Sixty years ago this month a crotchety misantrope name Ernest J. King had his career resurrected.  Eyeing war clouds, the Navy plucked him from a dead-end job, made him a three-star admiral and told him on the QT  to get ready to run the whole show.

About that time he remarked in public: "When the shooting starts, they call for the sons of bitches."  His daughter called him "the most even-tempered man in the Navy, always in a rage." Roosevelt declared he "shaved with a blow torch" then asked him nicely to go forth and win World War Two asea.

Admiral King's unpopularity  may have stemmed  from a tendency to candor.  In 1932, at the Naval War college, he wrote a paper: 

"...it is traditional and habitual for us to be inadequately prepared. Thus is the combined result of a number factors, the character of which is only indicated: democracy, which tends to make everyone believe that he knows it all; the preponderance ...  of people whose real interest is in their own welfare as individuals; the glorification of our own victories in war and the corresponding ignorance of our defeats ... and of their basic causes; the inability of the average individual (the man in the street) to understand the cause and effect not only in foreign but domestic affairs, as well as his lack of interest in such matters. Added to these elements is the manner in which our representative (republican) form of government has developed as to put a premium on mediocrity and to emphasise the defects of the electorate already mentioned."

It's easy to condemn the implied statism, but the good admiral nailed salient points -- the short-sighted selfishness of Mr. and Mrs. Voter, general ignorance, and the power-lust of demagogues.

Too bad he's not still around. He'd be a useful counterweight to Touchy-Feely Washington in the  super-spun Age of Obama. 


Huh?

Did Norman Lear on the electric teevee this morning really say Barack Obama "had a mark on this forehead" and so was "destined for great things?"

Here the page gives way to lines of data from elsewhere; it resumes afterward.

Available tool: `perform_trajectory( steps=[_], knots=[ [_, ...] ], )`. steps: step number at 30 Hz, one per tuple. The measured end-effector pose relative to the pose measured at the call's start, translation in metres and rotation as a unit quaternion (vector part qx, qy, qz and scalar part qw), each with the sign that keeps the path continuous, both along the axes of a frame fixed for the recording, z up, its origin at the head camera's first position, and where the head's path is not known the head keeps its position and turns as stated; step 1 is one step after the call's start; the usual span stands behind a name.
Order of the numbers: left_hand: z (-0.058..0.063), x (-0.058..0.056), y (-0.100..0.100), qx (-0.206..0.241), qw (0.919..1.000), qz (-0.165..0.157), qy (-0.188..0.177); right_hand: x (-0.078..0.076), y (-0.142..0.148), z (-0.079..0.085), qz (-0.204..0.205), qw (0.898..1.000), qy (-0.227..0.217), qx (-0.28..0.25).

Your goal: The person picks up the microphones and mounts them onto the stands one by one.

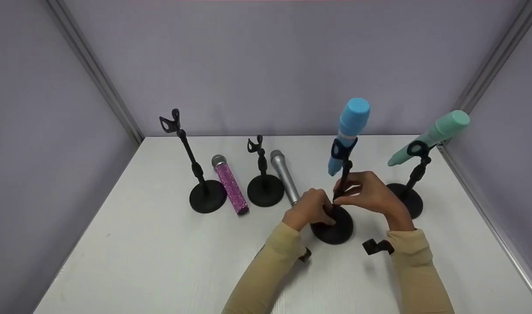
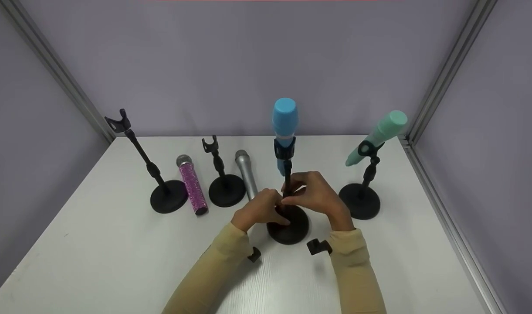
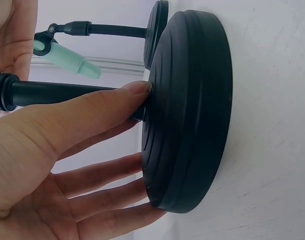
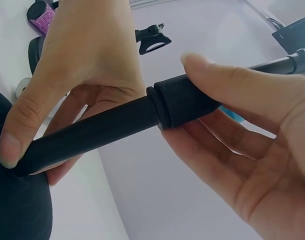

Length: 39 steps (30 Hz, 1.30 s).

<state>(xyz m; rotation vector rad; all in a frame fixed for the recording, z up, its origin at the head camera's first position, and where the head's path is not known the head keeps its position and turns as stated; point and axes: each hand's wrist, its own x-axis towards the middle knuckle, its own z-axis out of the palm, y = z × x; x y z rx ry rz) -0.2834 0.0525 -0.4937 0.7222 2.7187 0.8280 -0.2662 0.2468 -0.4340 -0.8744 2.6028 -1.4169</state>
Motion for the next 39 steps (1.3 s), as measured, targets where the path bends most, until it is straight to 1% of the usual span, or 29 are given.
perform_trajectory(
  steps=[5, 9, 17, 24, 28, 32, 35, 39],
  knots=[
    [-0.0007, -0.0004, 0.0005, 0.003, 1.0000, 0.003, -0.006, -0.0001, 0.0025, 0.0005, 0.027, 0.999, -0.016, 0.003],
    [0.0000, -0.0003, 0.0009, 0.009, 0.9998, 0.002, -0.015, 0.0001, 0.0035, 0.0009, 0.042, 0.999, -0.015, 0.008],
    [-0.0003, -0.0008, 0.0009, 0.011, 0.9996, 0.008, -0.025, -0.0007, 0.0047, 0.0000, 0.054, 0.998, -0.019, 0.017],
    [0.0002, 0.0000, 0.0007, 0.017, 0.9991, 0.012, -0.036, -0.0008, 0.0050, -0.0003, 0.069, 0.997, -0.023, 0.013],
    [-0.0011, 0.0002, 0.0005, 0.016, 0.9993, 0.011, -0.033, -0.0002, 0.0040, -0.0006, 0.067, 0.998, -0.014, 0.011],
    [-0.0011, -0.0002, -0.0001, 0.016, 0.9996, 0.009, -0.024, -0.0003, 0.0019, -0.0013, 0.050, 0.999, 0.005, 0.005],
    [-0.0004, -0.0002, -0.0006, 0.014, 0.9998, 0.003, -0.014, -0.0009, 0.0006, -0.0023, 0.044, 0.999, 0.016, -0.010],
    [0.0001, 0.0006, -0.0008, 0.012, 0.9999, 0.000, -0.009, -0.0017, 0.0005, -0.0032, 0.050, 0.998, 0.013, -0.018]
  ],
)
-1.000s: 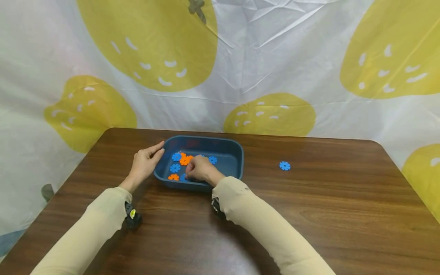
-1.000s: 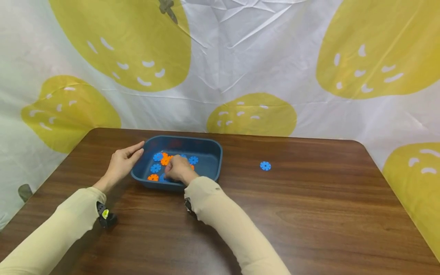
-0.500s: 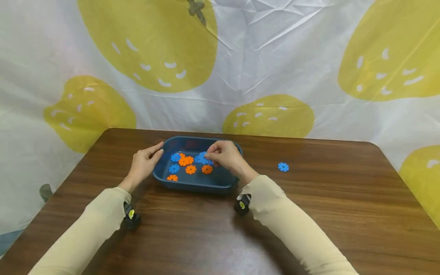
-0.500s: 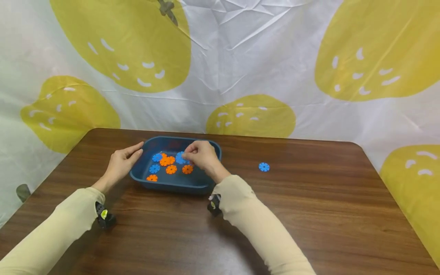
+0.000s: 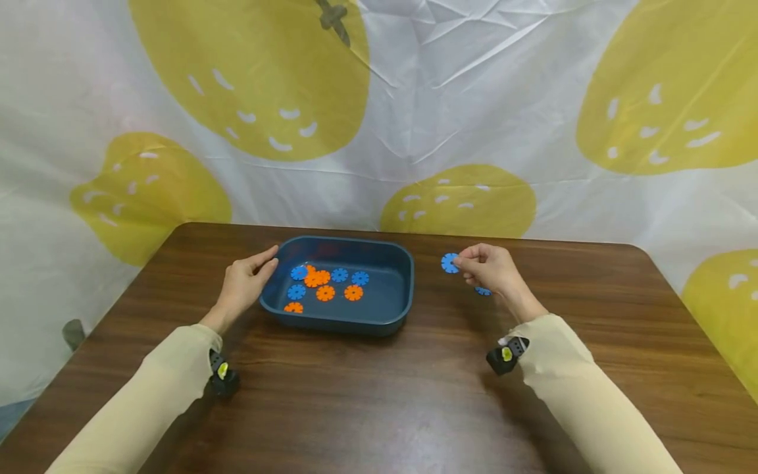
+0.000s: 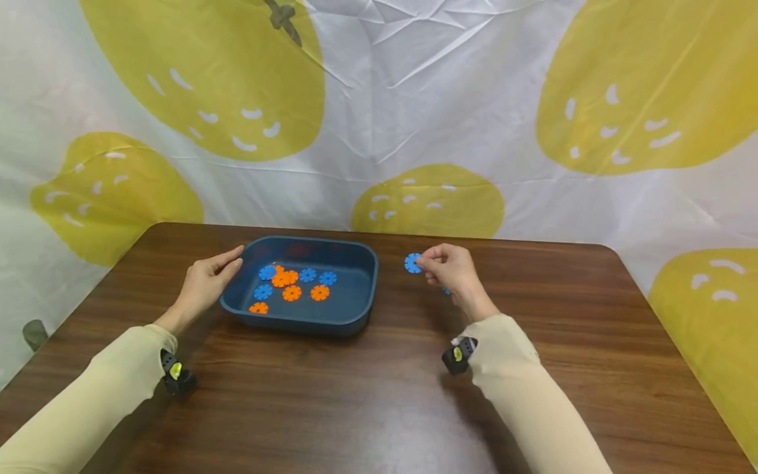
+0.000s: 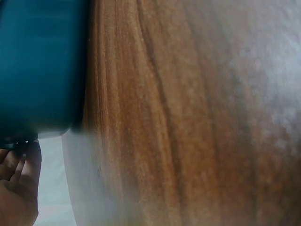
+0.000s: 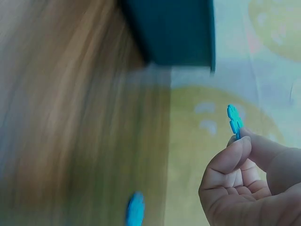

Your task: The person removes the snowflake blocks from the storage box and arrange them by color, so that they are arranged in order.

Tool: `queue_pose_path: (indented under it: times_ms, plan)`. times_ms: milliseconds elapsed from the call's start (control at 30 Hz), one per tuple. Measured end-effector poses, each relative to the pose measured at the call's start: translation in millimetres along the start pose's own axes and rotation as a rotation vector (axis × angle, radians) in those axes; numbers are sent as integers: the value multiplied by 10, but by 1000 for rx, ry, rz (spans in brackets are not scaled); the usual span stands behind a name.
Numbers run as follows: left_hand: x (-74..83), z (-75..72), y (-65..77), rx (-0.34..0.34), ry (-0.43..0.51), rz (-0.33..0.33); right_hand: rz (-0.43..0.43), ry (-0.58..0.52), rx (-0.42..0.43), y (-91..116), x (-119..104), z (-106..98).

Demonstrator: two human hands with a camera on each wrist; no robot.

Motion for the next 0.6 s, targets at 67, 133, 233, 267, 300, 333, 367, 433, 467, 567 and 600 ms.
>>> queue_pose_path:
  times_ms: [67, 133, 233, 267, 300, 333, 367, 433, 467, 567, 600]
  plan:
    - [4, -2, 3, -3, 6, 0, 12, 3, 14, 38, 99, -145]
    - [5, -4, 4, -3, 5, 4, 12, 12, 28, 70, 185, -274]
    - [4, -1, 3, 0, 7, 4, 20, 37, 35, 114, 309, -442]
    - [3, 1, 3, -1, 7, 4, 24, 48, 39, 127, 350, -492]
    - [2, 3, 3, -2, 6, 4, 26, 60, 44, 138, 392, -540]
    - [2, 4, 4, -2, 8, 2, 30, 72, 47, 152, 432, -585]
    - [3, 4, 4, -2, 8, 2, 33, 86, 51, 165, 469, -624]
    - [6, 2, 4, 2, 3, 2, 45, 114, 61, 188, 541, -693]
    - [5, 3, 4, 2, 3, 0, 54, 128, 66, 195, 575, -721]
    - [6, 3, 2, 5, 2, -3, 81, 141, 73, 205, 655, -773]
    - [5, 6, 1, 5, 3, -5, 88, 140, 73, 204, 675, -782]
Point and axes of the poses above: each hand's wrist, its own y-axis away from the middle knuckle, its own z-axis out of the palm, x = y × z, the point moved 7 cm from there along -y, towards the middle knuckle, and after that the axes turned 3 degrees about y, right-handed, at the moved point
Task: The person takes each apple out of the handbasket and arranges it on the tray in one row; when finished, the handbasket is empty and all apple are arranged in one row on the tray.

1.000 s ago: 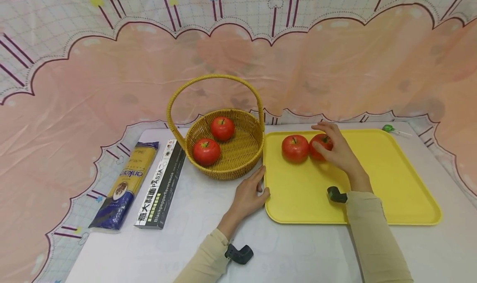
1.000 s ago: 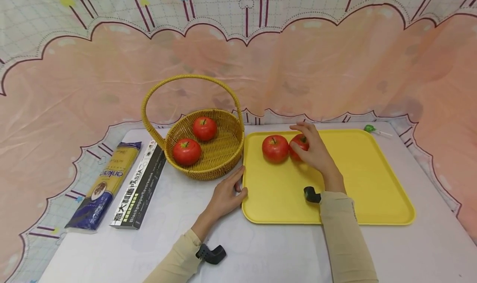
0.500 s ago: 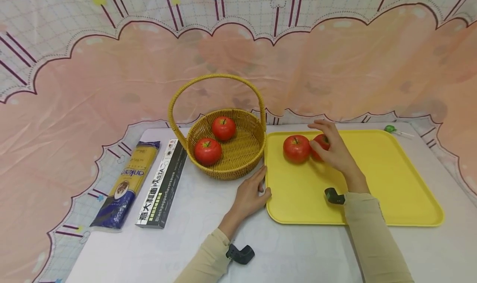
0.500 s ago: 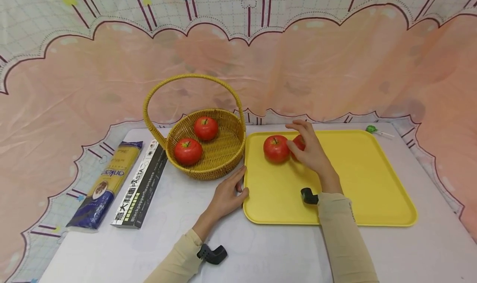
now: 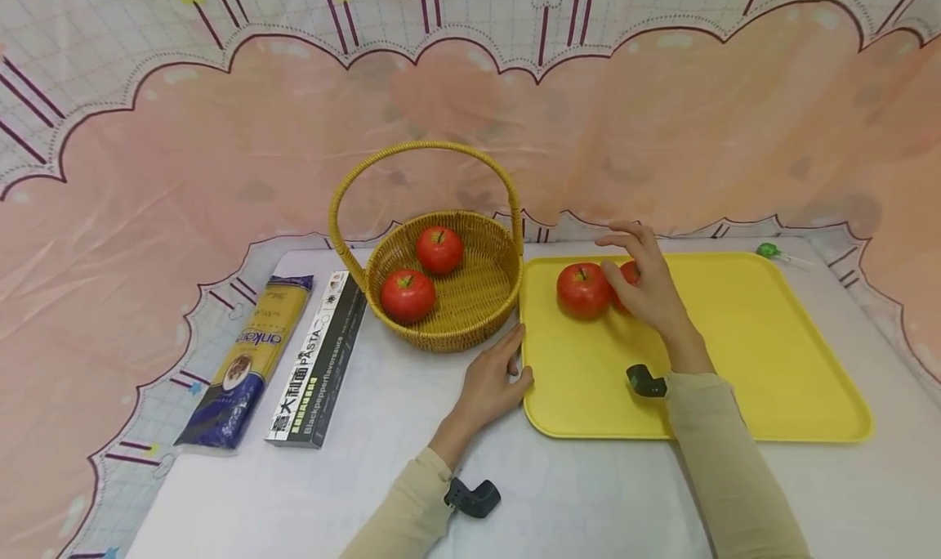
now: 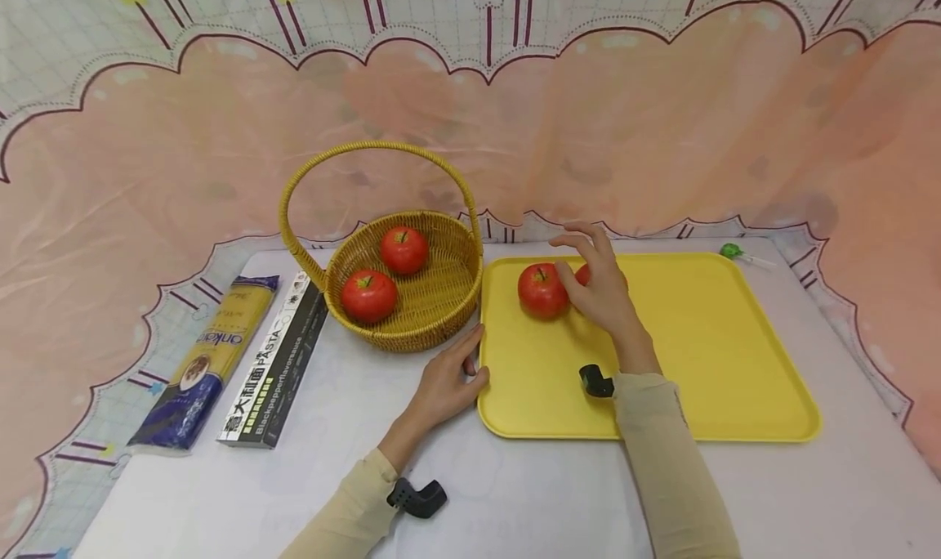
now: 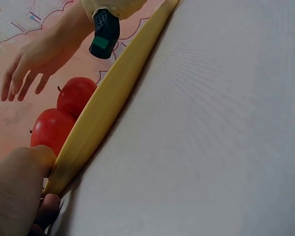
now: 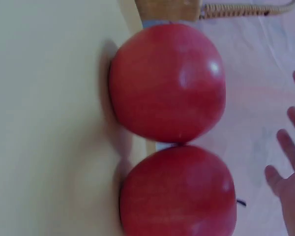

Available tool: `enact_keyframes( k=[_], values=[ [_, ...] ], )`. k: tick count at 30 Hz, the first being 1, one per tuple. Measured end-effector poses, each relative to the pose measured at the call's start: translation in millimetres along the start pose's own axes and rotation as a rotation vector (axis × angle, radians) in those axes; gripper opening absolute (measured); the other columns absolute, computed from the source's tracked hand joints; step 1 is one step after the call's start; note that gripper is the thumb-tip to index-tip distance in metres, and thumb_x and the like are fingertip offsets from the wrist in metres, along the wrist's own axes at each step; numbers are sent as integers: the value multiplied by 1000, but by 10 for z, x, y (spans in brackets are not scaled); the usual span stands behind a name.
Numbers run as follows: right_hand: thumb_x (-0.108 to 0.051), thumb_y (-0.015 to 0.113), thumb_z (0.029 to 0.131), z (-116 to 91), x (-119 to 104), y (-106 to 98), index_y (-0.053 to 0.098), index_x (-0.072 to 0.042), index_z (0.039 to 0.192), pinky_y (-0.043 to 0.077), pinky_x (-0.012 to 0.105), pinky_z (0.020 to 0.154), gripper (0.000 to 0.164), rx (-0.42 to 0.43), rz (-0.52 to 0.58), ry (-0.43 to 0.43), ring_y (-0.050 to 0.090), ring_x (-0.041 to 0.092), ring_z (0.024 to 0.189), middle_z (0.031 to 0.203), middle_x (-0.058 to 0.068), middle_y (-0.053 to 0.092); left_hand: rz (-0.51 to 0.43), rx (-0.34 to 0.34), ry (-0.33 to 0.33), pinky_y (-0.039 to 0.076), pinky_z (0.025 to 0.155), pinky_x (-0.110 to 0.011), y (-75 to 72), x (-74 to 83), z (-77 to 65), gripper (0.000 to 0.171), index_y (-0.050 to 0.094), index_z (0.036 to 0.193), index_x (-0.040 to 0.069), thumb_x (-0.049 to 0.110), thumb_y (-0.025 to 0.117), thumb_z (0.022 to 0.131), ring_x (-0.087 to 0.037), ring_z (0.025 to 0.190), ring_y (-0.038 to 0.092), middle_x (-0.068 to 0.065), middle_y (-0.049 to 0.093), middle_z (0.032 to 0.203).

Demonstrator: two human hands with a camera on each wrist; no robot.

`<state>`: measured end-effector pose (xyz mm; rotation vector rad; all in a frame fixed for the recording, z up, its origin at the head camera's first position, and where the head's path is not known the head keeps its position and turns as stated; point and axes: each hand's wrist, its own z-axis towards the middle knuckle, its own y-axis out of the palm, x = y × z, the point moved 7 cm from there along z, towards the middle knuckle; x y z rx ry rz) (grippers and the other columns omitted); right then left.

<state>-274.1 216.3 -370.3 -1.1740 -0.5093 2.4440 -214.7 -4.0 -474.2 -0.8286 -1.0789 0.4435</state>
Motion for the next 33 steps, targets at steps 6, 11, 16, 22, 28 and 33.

If so,  maybe calling the Jan. 20 excess "The Ascension" is not a little exercise in mockery.


Jan 17, 2009

Luddite's Demise (A Fair Warning)


Public Notice: As of today, the McGee Reader becomes pornographic.  It will sometimes sink into the depths of human depravity and explore perversions undreamed of by de Sade and Lewinksy. That is, the T-word and its forktail spawn are longer taboo.

Television.  I will sometimes mention television.  A decent respect for the opinions of mankind requires the reason be stated.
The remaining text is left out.